He started playing the guitar during his high school years. In 1966, Mazhar formed the band Kaygısızlar ("The Carefree") along with Fuat Güner and Sadik Kuyas. They played the music of the Beatles, Crosby, Stills & Nash and the Rolling Stones and collaborated with the renowned Turkish pop singer Barış Manço. Later on, Özkan Uğur joined the band, and in 1972 the trio was renamed MFÖ, after the initials of the members. While Özkan was serving his military duty, Mazhar and Fuat released their first album Türküz Türkü Çığırırız ("We are Turkish, we will sing Türkü"). The album song Güllerin İçinden ("From in-between the roses") brought the group to a broader audience. In 1974, Galip Boransu and Ayhan Sicimoğlu joined the band, and the quintet took the name İpucu Beşlisi ("Clue Quintet"). However, the band dissolved after a short time, and the group MFÖ continued to play as a trio again.

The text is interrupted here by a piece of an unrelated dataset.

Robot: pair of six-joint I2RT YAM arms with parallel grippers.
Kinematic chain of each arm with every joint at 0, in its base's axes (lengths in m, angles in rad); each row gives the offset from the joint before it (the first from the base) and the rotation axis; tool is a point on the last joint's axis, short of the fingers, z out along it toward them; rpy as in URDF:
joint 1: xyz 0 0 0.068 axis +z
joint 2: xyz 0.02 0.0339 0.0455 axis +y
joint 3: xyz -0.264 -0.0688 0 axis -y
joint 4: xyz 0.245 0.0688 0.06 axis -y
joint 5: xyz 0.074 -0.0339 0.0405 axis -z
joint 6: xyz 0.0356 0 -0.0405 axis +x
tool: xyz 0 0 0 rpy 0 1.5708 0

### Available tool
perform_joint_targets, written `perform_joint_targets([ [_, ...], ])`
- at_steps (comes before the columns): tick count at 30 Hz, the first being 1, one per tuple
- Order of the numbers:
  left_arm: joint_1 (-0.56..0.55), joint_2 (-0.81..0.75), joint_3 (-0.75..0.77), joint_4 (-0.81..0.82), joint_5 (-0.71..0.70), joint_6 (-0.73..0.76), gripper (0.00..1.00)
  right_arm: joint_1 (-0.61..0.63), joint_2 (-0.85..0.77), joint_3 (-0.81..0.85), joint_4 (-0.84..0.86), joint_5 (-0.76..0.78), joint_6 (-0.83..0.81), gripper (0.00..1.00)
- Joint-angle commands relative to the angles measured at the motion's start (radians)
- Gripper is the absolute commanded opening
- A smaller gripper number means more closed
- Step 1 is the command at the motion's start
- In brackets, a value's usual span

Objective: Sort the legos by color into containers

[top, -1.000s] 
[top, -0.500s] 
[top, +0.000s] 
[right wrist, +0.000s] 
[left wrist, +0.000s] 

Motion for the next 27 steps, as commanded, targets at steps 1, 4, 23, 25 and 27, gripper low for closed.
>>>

Between 1972 and 1982, Mazhar Alanson performed as an actor at the Ankara State Theatre, performing a number of leading roles in major plays.

MFÖ represented Turkey in the Eurovision Song Contest twice, in 1985 with Didai Didai Dai (placed 14) and in 1988 with Sufi (placed 15), both written and performed by themselves.

Aside from the band, he released two solo albums: Herşey Çok Güzel Olacak (1999), and Türk Lokumuyla Tatlı Rüyalar (2002).

The album Türk Lokumuyla Tatlı Rüyalar (2002) was written in the U.S. when he was abroad and apart from his group members.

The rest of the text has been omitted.